Estas tendencias se han reflejado en la curva de rendimiento de los Treasuries. El extremo corto ha visto un mejor desempeño con ganancias de 12 puntos básicos, mientras que los bonos a más largo plazo registraron pérdidas, impulsadas por un aumento en el rendimiento real. El resultado ha sido una curva más empinada, que refleja un alivio en el corto plazo por la pausa del Fed, pero también una cautela en el largo plazo ante la incertidumbre económica.

En este contexto, la Reserva Federal decidió mantener la tasa en el rango de 3.50-3.75% por quinta reunión consecutiva en julio, aunque la división interna es evidente, con tres miembros en favor de un alza inmediata. Aunque el presidente Kevin Warsh tiene espacio para esperar, esta flexibilidad podría verse restringida si la inflación de agosto repunta o si el mercado laboral experimenta un deterioro más profundo de lo previsto.
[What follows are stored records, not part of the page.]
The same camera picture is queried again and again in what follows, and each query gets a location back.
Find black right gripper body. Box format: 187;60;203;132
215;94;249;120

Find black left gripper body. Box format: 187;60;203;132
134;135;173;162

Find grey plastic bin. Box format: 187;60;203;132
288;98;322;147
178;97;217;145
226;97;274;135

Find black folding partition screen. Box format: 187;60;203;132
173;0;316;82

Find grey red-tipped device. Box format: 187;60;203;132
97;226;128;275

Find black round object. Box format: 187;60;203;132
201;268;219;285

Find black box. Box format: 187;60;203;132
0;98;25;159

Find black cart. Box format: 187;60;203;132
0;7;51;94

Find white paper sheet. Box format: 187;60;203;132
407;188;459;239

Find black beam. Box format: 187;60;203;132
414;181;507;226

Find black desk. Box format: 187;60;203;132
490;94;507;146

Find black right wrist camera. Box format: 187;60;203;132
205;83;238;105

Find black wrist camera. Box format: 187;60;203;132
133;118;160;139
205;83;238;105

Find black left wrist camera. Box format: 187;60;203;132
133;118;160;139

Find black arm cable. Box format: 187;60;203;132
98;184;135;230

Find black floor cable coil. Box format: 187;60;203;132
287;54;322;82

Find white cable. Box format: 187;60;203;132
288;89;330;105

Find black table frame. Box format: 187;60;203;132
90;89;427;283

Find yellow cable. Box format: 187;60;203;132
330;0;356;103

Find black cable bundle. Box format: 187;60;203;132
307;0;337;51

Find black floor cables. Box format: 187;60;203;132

A medida que nos adentramos hacia la reunión del 16 de septiembre, se espera recibir informes adicionales de empleo e inflación que podrían influir en la decisión del Fed. Además, el simposio de Jackson Hole será un punto decisivo para las expectativas del mercado.

Es esencial entender que la política monetaria se basa en datos concretos más que en tendencias, lo que indica que estamos en un ciclo donde las tensiones geopolíticas pueden reactivar la inflación en cualquier momento. Este panorama, junto con las primeras señales de debilitamiento en el empleo, sugiere que la volatilidad seguirá siendo una constante en los mercados financieros, con activos particularmente expuestos a ajustes en ambos frentes.